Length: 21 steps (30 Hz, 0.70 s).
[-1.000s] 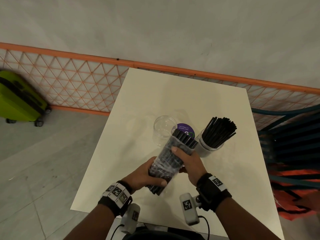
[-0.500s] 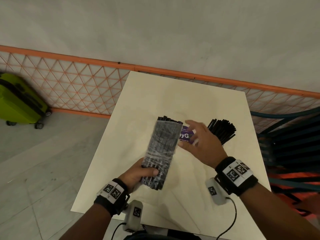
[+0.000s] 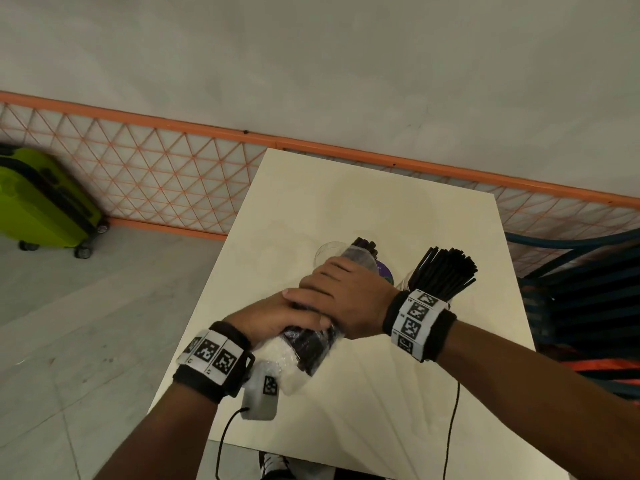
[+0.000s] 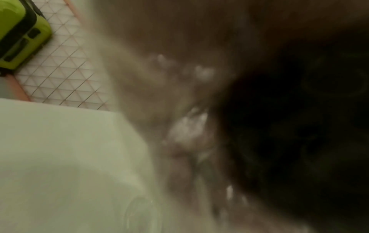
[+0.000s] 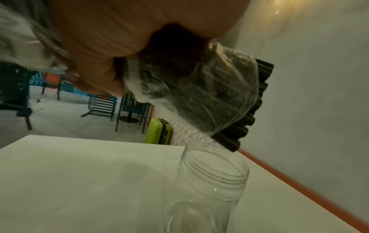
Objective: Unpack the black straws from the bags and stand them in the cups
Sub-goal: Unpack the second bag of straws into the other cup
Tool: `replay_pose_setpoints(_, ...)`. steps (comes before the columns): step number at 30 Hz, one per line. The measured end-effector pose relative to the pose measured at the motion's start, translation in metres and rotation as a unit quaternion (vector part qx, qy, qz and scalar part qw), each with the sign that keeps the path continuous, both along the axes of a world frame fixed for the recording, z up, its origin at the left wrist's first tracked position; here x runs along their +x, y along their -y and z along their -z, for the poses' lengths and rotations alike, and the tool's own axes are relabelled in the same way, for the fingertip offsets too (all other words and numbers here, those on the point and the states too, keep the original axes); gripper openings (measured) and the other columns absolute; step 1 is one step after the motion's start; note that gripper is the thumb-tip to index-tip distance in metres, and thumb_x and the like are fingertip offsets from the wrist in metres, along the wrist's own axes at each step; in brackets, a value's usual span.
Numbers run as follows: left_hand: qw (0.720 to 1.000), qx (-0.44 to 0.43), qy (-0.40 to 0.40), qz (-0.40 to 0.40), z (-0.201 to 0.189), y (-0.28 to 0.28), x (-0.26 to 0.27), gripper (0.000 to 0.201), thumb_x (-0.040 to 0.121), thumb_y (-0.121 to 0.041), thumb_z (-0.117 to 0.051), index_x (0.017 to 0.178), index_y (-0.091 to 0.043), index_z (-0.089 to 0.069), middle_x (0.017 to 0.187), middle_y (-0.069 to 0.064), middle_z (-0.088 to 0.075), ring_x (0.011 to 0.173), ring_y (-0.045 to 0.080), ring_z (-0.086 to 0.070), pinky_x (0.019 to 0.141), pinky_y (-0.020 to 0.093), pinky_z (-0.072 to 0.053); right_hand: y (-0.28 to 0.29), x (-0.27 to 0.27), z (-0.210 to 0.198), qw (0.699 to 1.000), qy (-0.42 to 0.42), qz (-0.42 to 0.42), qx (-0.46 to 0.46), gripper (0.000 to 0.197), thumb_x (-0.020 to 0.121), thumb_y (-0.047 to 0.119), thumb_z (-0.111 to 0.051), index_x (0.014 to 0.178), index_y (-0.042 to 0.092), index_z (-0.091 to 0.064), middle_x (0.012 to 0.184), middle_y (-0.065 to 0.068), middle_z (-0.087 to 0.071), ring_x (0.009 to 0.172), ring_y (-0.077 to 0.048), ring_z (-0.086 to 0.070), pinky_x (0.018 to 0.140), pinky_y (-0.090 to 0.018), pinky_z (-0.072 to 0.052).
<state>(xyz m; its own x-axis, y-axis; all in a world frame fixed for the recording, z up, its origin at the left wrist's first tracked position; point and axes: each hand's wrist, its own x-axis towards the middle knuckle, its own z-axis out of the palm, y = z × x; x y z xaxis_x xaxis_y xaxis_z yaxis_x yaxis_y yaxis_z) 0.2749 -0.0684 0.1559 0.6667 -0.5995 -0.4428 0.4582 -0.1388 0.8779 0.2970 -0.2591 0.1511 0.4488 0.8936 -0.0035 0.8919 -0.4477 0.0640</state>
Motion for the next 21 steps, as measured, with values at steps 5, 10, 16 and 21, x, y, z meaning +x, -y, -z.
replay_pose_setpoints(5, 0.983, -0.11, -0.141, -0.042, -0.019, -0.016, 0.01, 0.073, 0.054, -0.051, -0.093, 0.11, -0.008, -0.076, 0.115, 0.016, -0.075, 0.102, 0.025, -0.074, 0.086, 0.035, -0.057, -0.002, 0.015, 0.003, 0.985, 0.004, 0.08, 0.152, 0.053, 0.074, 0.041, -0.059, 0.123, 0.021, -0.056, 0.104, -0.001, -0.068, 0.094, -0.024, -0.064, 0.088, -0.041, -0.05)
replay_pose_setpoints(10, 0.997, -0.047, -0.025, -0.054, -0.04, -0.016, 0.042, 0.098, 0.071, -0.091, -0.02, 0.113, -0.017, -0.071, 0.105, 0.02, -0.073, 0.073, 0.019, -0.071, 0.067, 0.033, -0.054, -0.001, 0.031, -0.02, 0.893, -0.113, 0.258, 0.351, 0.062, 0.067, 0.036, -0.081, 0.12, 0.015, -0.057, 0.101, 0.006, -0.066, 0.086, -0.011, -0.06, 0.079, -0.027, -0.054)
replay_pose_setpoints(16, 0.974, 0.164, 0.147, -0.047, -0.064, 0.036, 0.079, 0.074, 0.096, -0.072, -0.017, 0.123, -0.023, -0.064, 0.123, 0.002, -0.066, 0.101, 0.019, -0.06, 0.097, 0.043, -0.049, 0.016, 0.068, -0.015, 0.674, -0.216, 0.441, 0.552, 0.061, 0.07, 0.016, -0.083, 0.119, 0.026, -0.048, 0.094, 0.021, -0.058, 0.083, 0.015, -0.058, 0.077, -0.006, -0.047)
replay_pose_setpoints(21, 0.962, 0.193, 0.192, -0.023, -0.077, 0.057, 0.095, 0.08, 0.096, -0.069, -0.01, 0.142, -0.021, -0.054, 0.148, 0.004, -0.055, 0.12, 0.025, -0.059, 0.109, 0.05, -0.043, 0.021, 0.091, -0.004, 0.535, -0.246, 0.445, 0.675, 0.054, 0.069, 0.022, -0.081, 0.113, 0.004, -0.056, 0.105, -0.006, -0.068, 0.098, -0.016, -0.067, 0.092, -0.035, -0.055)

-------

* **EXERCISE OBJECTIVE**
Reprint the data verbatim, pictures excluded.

* **SOLUTION TO THIS TASK**
Length: 21 steps (30 Hz, 0.70 s).
[-1.000s] 
[-0.500s] 
[+0.000s] 
[+0.000s] 
[+0.000s] 
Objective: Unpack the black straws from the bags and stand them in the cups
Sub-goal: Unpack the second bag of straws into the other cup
Tool: `replay_pose_setpoints(_, ...)`. steps (comes before the columns): step number at 30 Hz, one per line. The measured end-effector pose relative to the pose measured at the motion's start, translation in metres and rotation as a unit quaternion (vector part qx, qy, qz and scalar part qw), each with the sign that keeps the path continuous, both along the axes of a world frame fixed for the recording, z up, its origin at the left wrist's first tracked position; here x runs along their +x, y along their -y and z along their -z, for the poses' lengths and rotations alike, and the tool's own axes are relabelled in the same way, for the fingertip offsets too (all other words and numbers here, those on the point and the states too, keep the original axes); gripper openings (measured) and the other columns absolute; step 1 is one step after the motion's start; note that gripper is the thumb-tip to index-tip distance in metres, and thumb_x and the like are fingertip offsets from the wrist in metres, along the wrist's own axes at each step; in brackets, a value's usual span.
Numbers run as follows: left_hand: qw (0.720 to 1.000), qx (-0.44 to 0.43), qy (-0.40 to 0.40), qz (-0.40 to 0.40), z (-0.201 to 0.189), y (-0.28 to 0.28), x (-0.26 to 0.27), gripper (0.000 to 0.201), thumb_x (-0.040 to 0.121), thumb_y (-0.121 to 0.041), thumb_z (-0.117 to 0.051), index_x (0.017 to 0.178), index_y (-0.091 to 0.043), index_z (-0.089 to 0.069), middle_x (0.017 to 0.187), middle_y (-0.069 to 0.064), middle_z (-0.088 to 0.075), ring_x (0.011 to 0.173), ring_y (-0.045 to 0.080), ring_z (-0.086 to 0.070), pinky_x (0.019 to 0.141), pinky_y (-0.020 to 0.093), pinky_z (-0.072 to 0.053); right_hand: y (-0.28 to 0.29), x (-0.27 to 0.27), z (-0.210 to 0.198), qw (0.699 to 1.000), qy (-0.42 to 0.42), qz (-0.42 to 0.42), qx (-0.46 to 0.46), gripper (0.000 to 0.197), thumb_x (-0.020 to 0.121), thumb_y (-0.047 to 0.119), thumb_z (-0.111 to 0.051), index_x (0.014 to 0.178), index_y (-0.042 to 0.092), index_z (-0.091 to 0.064), middle_x (0.012 to 0.184), middle_y (-0.065 to 0.068), middle_z (-0.087 to 0.071), ring_x (0.009 to 0.172), ring_y (-0.077 to 0.048), ring_z (-0.086 to 0.070), pinky_x (0.018 to 0.140), pinky_y (-0.090 to 0.018), pinky_z (-0.072 to 0.052).
<state>(xyz m; its own x-axis, y-axis; all in a world frame fixed for the recording, z up, its origin at the left wrist's first tracked position; point and axes: each hand's wrist, its own x-axis towards the middle knuckle, its own z-axis out of the palm, y = z × x; x y z xaxis_x xaxis_y xaxis_z yaxis_x yaxis_y yaxis_z) 0.2749 -0.0684 0.1559 0.6667 -0.5995 -0.4428 0.4582 -0.1388 0.8779 0.2970 -0.2591 0.1511 0.4488 0.8936 -0.0035 0.8919 -0.4477 0.0640</state>
Motion for the next 21 steps, as measured, with values at steps 5, 10, 16 and 21, x, y, z meaning +x, -y, -z.
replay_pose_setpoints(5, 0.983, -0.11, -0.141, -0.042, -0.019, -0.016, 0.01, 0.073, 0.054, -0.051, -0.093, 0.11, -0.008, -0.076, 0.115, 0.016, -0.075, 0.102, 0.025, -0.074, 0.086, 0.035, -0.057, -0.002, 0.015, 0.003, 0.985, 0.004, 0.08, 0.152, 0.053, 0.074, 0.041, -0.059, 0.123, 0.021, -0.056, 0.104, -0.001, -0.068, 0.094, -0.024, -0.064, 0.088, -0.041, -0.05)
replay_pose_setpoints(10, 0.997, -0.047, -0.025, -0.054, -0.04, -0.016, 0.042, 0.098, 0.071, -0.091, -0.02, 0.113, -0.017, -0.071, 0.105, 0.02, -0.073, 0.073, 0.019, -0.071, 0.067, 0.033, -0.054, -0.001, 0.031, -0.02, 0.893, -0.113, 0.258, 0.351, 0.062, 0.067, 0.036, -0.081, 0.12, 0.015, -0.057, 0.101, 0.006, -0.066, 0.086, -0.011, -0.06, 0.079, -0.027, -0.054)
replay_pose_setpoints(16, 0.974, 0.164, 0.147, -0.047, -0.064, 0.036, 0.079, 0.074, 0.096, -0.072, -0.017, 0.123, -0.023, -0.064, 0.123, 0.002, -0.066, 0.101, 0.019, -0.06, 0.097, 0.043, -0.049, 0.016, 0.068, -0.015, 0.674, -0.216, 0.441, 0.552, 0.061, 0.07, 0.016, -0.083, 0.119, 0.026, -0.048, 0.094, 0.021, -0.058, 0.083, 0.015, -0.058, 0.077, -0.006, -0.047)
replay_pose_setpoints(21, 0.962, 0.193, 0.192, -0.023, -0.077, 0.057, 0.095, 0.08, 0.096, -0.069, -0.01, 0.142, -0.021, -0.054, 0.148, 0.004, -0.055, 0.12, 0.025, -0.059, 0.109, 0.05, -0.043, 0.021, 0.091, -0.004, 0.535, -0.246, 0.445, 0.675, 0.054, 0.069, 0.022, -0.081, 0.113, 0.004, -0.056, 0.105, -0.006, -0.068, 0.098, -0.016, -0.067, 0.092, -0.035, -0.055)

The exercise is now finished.